Hemibdella soleae

Scientific classification
- Domain: Eukaryota
- Kingdom: Animalia
- Phylum: Annelida
- Clade: Pleistoannelida
- Clade: Sedentaria
- Class: Clitellata
- Subclass: Hirudinea
- Order: Rhynchobdellida
- Family: Piscicolidae
- Genus: Hemibdella
- Species: H. soleae
- Binomial name: Hemibdella soleae (van Beneden & Hesse, 1863)

= Hemibdella soleae =

- Genus: Hemibdella
- Species: soleae
- Authority: (van Beneden & Hesse, 1863)

Species of annelid worm

Hemibdella soleae is a marine species of leech in the family Piscicolidae and the type taxon of its genus. Found in the northeastern Atlantic Ocean, it is a parasite of flatfish such as the common sole.

==Description==
This small leech grows to a length of about 10 mm when extended. It is roughly cylindrical, thicker in the middle and narrowing somewhat to a sucker at each end. Newly-hatched larvae are yellowish and transparent and have a pair of eyespots. As they grow they become opaque, with black speckles, and lose the eyespots; later they become beige or grey, and finally black.
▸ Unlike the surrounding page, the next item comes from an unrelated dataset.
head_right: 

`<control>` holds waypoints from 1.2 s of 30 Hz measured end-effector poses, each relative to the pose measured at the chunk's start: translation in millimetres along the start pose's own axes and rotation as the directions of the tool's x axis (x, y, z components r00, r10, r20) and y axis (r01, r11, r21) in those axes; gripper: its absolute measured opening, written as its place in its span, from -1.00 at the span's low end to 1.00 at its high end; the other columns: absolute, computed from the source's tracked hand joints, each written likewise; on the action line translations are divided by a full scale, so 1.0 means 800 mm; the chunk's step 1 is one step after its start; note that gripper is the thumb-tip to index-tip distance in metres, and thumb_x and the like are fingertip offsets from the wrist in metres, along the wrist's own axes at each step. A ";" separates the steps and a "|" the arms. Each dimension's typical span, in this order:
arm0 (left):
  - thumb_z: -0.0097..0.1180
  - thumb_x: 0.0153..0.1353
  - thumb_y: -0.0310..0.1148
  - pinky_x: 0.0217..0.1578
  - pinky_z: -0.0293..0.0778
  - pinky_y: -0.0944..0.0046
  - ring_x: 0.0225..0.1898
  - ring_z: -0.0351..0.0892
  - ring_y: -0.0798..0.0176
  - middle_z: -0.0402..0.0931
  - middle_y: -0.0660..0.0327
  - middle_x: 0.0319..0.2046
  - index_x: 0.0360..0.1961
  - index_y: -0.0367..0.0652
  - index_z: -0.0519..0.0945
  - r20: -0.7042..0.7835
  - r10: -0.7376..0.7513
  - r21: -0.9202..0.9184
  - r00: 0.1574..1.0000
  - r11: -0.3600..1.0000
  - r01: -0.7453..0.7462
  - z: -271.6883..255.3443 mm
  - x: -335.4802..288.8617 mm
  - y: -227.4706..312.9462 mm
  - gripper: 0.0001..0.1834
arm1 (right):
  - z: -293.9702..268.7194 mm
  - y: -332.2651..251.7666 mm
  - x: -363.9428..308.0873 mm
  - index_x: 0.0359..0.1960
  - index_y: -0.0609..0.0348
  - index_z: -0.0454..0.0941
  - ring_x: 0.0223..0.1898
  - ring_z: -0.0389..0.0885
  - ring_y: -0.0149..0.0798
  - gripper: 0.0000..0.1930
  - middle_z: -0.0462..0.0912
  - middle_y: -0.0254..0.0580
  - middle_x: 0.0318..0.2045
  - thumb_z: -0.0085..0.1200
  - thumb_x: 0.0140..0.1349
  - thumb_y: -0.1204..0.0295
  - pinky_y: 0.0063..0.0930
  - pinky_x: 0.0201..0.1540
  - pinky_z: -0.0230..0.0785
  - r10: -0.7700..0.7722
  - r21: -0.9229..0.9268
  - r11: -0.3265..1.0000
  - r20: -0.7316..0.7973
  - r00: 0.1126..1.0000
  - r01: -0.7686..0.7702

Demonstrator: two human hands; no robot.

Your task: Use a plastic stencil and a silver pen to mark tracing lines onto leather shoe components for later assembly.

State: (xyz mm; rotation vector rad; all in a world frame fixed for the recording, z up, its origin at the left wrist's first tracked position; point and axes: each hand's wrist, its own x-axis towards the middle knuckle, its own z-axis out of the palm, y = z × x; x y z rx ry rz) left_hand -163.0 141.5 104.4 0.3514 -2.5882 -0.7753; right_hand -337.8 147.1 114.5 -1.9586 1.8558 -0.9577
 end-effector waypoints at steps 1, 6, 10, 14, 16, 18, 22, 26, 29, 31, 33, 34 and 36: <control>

==Distribution and habitat==
The range of Hemibdella soleae extends across the northeastern Atlantic Ocean, the North Sea and the Mediterranean Sea. Like the flatfish it parasitizes, it is benthic and demersal (living on and just above the seabed) and occurs at depths down to about 200 m.

==Ecology==
Hemibdella soleae is an ectoparasite of flatfish such as the common sole (Solea solea). Like other marine leeches, it feeds on its host's blood, but unlike most freshwater species, it does not drop off the fish after it has fed, instead remaining attached by its anterior sucker. In the juvenile leech, the remnants of each blood meal is visible through the transparent skin as a small red ball inside. In the northern part of its range, the common sole is the main host, but further south, other fish are also parasitized; these include the Senegalese sole (Solea senegalensis), the wedge sole (Dicologlossa cuneata), the bastard sole (Microchirus azevia), the Klein's sole (Synapturichthys kleinii), the sand sole (Pegusa lascaris) and the Portuguese sole (Dagetichthys lusitanica). In the English Channel, small common sole may have one or two leeches on them while large fish may have forty or more of the parasites.
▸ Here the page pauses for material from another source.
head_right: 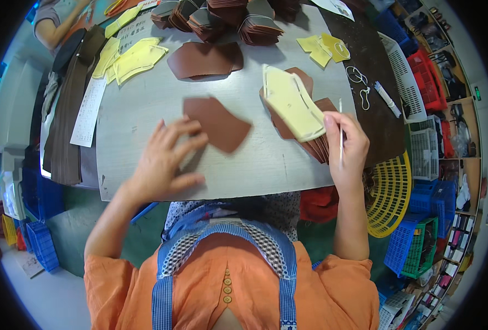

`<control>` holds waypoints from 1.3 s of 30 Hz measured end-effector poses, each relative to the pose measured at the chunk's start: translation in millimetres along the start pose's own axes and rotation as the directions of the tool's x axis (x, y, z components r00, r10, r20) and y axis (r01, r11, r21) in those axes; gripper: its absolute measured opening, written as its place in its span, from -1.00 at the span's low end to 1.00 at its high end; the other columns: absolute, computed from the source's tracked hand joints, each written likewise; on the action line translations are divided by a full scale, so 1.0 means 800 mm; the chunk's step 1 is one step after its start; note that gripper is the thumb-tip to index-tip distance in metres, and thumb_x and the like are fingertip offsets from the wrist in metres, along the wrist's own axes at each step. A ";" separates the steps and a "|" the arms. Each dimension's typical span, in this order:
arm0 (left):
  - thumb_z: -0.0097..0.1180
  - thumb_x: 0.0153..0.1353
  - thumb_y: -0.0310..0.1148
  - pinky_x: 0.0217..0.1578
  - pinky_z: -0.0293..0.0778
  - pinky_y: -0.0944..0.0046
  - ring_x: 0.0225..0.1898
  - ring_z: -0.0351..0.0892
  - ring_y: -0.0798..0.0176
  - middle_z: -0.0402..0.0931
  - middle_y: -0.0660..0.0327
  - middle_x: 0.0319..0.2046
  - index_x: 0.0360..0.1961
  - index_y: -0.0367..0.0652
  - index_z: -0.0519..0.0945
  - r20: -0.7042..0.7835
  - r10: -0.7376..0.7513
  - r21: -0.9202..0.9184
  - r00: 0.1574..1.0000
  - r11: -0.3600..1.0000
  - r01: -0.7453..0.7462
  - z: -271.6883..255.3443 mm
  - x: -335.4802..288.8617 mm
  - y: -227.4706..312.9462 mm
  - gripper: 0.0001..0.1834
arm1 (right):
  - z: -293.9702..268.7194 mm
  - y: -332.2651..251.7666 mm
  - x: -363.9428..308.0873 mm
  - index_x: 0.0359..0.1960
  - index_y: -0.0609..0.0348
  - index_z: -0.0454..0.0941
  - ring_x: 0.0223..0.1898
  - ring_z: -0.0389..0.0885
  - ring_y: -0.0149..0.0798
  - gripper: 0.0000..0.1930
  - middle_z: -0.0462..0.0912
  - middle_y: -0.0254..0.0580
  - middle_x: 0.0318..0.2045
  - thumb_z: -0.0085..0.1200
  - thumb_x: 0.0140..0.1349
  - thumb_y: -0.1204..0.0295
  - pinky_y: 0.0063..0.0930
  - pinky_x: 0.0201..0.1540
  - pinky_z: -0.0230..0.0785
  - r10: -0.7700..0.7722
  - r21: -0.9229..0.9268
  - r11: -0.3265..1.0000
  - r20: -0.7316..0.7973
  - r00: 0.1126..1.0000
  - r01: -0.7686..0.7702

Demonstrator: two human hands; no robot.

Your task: Use a plastic stencil and a silver pen to mark tracing lines onto leather shoe components for later assembly.

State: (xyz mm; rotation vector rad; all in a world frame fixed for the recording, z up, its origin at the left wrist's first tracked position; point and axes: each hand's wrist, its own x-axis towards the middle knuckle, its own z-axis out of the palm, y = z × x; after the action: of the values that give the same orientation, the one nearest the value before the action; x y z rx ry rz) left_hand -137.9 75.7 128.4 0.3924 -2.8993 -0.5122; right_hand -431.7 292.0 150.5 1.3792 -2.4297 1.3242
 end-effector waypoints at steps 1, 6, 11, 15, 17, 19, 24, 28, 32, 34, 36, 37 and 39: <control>0.43 0.08 -0.09 0.45 0.06 -0.38 0.47 0.23 -0.12 0.35 0.05 0.33 0.28 0.01 0.54 0.053 0.053 -0.102 0.997 0.994 -0.048 0.002 -0.011 0.015 -0.29 | 0.003 -0.006 -0.012 -0.17 0.35 0.67 -0.36 0.64 -0.32 -0.85 0.69 -0.11 -0.36 0.15 0.44 0.49 -0.42 -0.23 0.48 0.004 0.002 1.000 0.005 1.000 -0.004; 0.44 0.06 -0.24 0.35 0.33 -0.25 0.33 0.41 -0.11 0.44 -0.01 0.23 0.10 -0.05 0.67 -0.269 0.041 -0.245 0.962 0.963 -0.110 0.038 -0.013 0.064 -0.47 | 0.059 -0.045 -0.057 -0.18 0.30 0.70 -0.36 0.66 -0.37 -0.88 0.73 -0.13 -0.35 0.26 0.35 0.49 -0.49 -0.24 0.48 0.116 0.264 0.942 0.323 0.939 -0.207; 0.45 0.08 -0.26 0.31 0.41 -0.17 0.31 0.45 -0.16 0.45 -0.04 0.24 0.12 -0.03 0.68 -0.262 -0.029 -0.236 0.965 0.971 -0.035 0.062 0.004 0.088 -0.48 | 0.083 -0.052 -0.061 -0.12 0.25 0.66 -0.33 0.68 -0.19 -0.83 0.68 -0.11 -0.33 0.24 0.39 0.39 -0.34 -0.24 0.49 -0.087 0.033 0.996 0.314 0.946 0.081; 0.43 0.11 -0.23 0.31 0.41 -0.18 0.33 0.43 -0.15 0.44 -0.04 0.26 0.13 0.00 0.67 -0.249 -0.033 -0.211 0.968 0.977 -0.021 0.063 0.001 0.087 -0.49 | 0.082 -0.067 -0.037 -0.08 0.26 0.61 -0.29 0.66 -0.18 -0.81 0.62 -0.10 -0.30 0.12 0.48 0.36 -0.33 -0.21 0.50 -0.051 0.189 0.982 0.186 0.981 0.016; 0.43 0.12 -0.23 0.32 0.41 -0.18 0.34 0.43 -0.15 0.44 -0.03 0.27 0.13 0.01 0.67 -0.250 -0.032 -0.207 0.968 0.978 -0.021 0.064 0.002 0.087 -0.49 | 0.087 -0.061 -0.020 -0.09 0.31 0.62 -0.30 0.66 -0.19 -0.74 0.63 -0.09 -0.29 0.08 0.51 0.31 -0.33 -0.19 0.50 0.031 0.276 0.957 0.217 0.976 -0.092; 0.43 0.12 -0.23 0.32 0.40 -0.18 0.33 0.44 -0.16 0.44 -0.06 0.26 0.09 0.00 0.70 -0.255 -0.040 -0.207 0.966 0.978 -0.014 0.064 0.001 0.087 -0.53 | 0.096 -0.065 0.000 -0.08 0.30 0.63 -0.29 0.56 -0.52 -0.74 0.61 -0.31 -0.23 0.01 0.56 0.33 -0.62 -0.26 0.46 -0.061 0.441 0.891 0.353 0.934 -0.109; 0.44 0.08 -0.26 0.32 0.39 -0.21 0.31 0.46 -0.17 0.46 -0.08 0.21 0.00 -0.02 0.74 -0.265 -0.012 -0.226 0.964 0.973 -0.050 0.076 0.001 0.082 -0.59 | 0.179 -0.091 0.022 -0.21 0.24 0.68 -0.32 0.71 -0.20 -0.81 0.70 -0.08 -0.36 0.12 0.45 0.37 -0.36 -0.24 0.52 -0.448 0.316 0.890 0.469 0.761 0.328; 0.39 0.10 -0.32 0.31 0.39 -0.21 0.33 0.45 -0.17 0.46 -0.09 0.17 0.03 -0.01 0.72 -0.241 0.004 -0.220 0.970 0.974 -0.059 0.064 0.006 0.085 -0.59 | 0.194 -0.081 0.048 -0.26 0.23 0.67 -0.35 0.71 -0.17 -0.81 0.68 -0.09 -0.39 0.08 0.45 0.38 -0.34 -0.26 0.51 -0.364 0.154 0.932 0.391 0.846 0.329; 0.30 0.18 -0.36 0.33 0.38 -0.20 0.35 0.44 -0.15 0.42 -0.05 0.23 0.16 0.01 0.65 -0.200 0.003 -0.144 0.980 0.989 -0.033 0.069 0.001 0.083 -0.53 | 0.141 -0.065 0.036 -0.28 0.23 0.67 -0.43 0.66 -0.17 -0.80 0.64 -0.09 -0.44 0.05 0.46 0.40 -0.33 -0.30 0.47 -0.230 0.162 0.971 0.454 0.861 0.174; 0.31 0.18 -0.35 0.33 0.38 -0.20 0.35 0.45 -0.15 0.43 -0.04 0.22 0.16 0.01 0.65 -0.197 0.007 -0.142 0.980 0.989 -0.035 0.067 0.002 0.082 -0.53 | 0.117 -0.059 0.010 -0.28 0.19 0.66 -0.38 0.66 -0.06 -0.82 0.65 -0.08 -0.43 0.07 0.44 0.39 -0.23 -0.28 0.47 -0.231 0.135 0.972 0.461 0.857 0.190; 0.32 0.17 -0.35 0.34 0.38 -0.19 0.35 0.45 -0.14 0.44 -0.03 0.21 0.16 0.00 0.66 -0.190 0.011 -0.134 0.982 0.990 -0.037 0.065 0.004 0.082 -0.53 | 0.093 -0.057 -0.009 -0.29 0.15 0.66 -0.34 0.66 0.05 -0.84 0.66 -0.07 -0.41 0.09 0.42 0.38 -0.13 -0.26 0.48 -0.234 0.114 0.972 0.465 0.854 0.205; 0.33 0.15 -0.34 0.32 0.40 -0.17 0.33 0.47 -0.13 0.45 0.00 0.22 0.16 0.03 0.66 -0.194 -0.002 -0.124 0.981 0.992 -0.023 0.065 0.004 0.082 -0.52 | 0.081 -0.059 -0.014 -0.29 0.15 0.66 -0.32 0.65 0.03 -0.86 0.66 -0.08 -0.42 0.12 0.40 0.39 -0.14 -0.24 0.47 -0.171 0.048 0.984 0.484 0.858 0.169; 0.35 0.13 -0.33 0.31 0.42 -0.15 0.32 0.48 -0.12 0.47 0.03 0.22 0.15 0.06 0.66 -0.199 -0.008 -0.112 0.980 0.994 -0.015 0.064 0.007 0.082 -0.50 | 0.068 -0.061 -0.026 -0.29 0.15 0.65 -0.31 0.65 0.02 -0.87 0.65 -0.08 -0.42 0.14 0.38 0.39 -0.15 -0.23 0.47 -0.104 -0.022 0.991 0.495 0.863 0.132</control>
State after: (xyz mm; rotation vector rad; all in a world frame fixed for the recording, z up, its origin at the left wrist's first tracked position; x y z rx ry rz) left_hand -169.0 149.2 105.2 0.3975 -2.6638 -0.5971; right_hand -365.4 256.4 139.2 2.0241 -2.5832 0.9532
Adult leeches attached to the underside of fish lay eggs on the seabed in locations where the fish like to semi-bury themselves in the sediment; the eggs have stalks and are anchored to grains of sand. The free-swimming larvae search out a host fish and attach to the anterior end of the dorsal surface, the only part of the fish not buried in sediment. After a short period of development, the larvae migrate to the ventral surface of the fish. Here they attach to the host with their front sucker oriented towards the front of the fish.